- Supplied material:
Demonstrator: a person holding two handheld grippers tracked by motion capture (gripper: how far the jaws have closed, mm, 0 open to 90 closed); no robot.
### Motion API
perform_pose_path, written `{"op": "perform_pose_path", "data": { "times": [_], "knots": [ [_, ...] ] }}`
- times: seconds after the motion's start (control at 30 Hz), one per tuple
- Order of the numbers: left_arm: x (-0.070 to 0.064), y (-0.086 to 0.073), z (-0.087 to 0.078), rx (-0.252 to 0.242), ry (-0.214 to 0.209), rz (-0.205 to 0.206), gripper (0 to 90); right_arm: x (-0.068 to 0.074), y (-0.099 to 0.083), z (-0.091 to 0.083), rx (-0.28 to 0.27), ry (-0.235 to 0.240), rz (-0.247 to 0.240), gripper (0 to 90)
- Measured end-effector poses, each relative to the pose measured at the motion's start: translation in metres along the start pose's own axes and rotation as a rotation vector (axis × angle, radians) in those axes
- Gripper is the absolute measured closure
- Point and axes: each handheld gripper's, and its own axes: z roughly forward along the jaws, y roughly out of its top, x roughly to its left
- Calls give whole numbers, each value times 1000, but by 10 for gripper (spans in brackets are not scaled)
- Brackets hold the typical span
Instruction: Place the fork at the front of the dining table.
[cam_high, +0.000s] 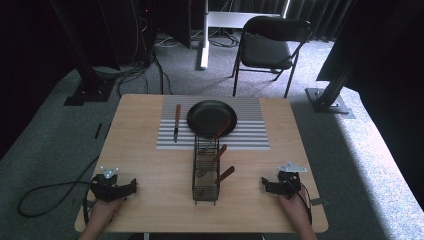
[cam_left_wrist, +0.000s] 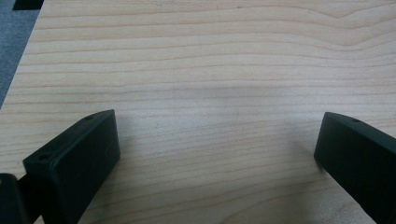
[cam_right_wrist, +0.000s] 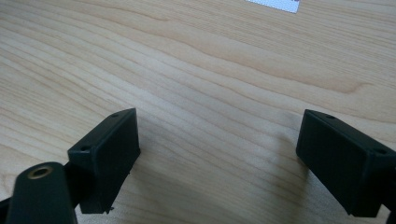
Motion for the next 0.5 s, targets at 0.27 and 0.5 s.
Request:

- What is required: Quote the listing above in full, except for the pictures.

- Final answer:
Demonstrator: a person holding two handheld grippers tracked by motion capture (gripper: how far the jaws have closed, mm, 0 open to 90 closed); no robot.
### Motion API
perform_pose_path, written `{"op": "perform_pose_path", "data": { "times": [_], "knots": [ [_, ...] ] }}`
- times: seconds after the motion's start (control at 30 Hz), one per tuple
- Order of the numbers: left_arm: x (-0.070 to 0.064), y (-0.086 to 0.073), z (-0.087 to 0.078), rx (-0.252 to 0.242), ry (-0.214 to 0.209), rz (-0.205 to 0.206), gripper (0 to 90); right_arm: x (-0.068 to 0.074), y (-0.099 to 0.083), z (-0.091 to 0.083), rx (-0.28 to 0.27), ry (-0.235 to 0.240), rz (-0.247 to 0.240), gripper (0 to 90)
- Measured end-effector poses, each relative to the pose measured at the motion's start: translation in metres along the start pose's own axes and rotation as a rotation vector (axis × angle, radians) in those axes
- Gripper is the absolute measured closure
- Point and axes: each handheld gripper's, and its own axes: z roughly forward along the jaws, y roughly out of its top, x roughly to its left
- Calls give whole numbers, each value times 1000, but by 10 for gripper (spans in brackets are not scaled)
- Brackets hold the typical span
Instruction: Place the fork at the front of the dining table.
[cam_high, +0.000s] 
[cam_left_wrist, +0.000s] 
[cam_right_wrist, +0.000s] 
Motion for the next 0.5 s, targets at 0.27 and 0.5 s.
Request:

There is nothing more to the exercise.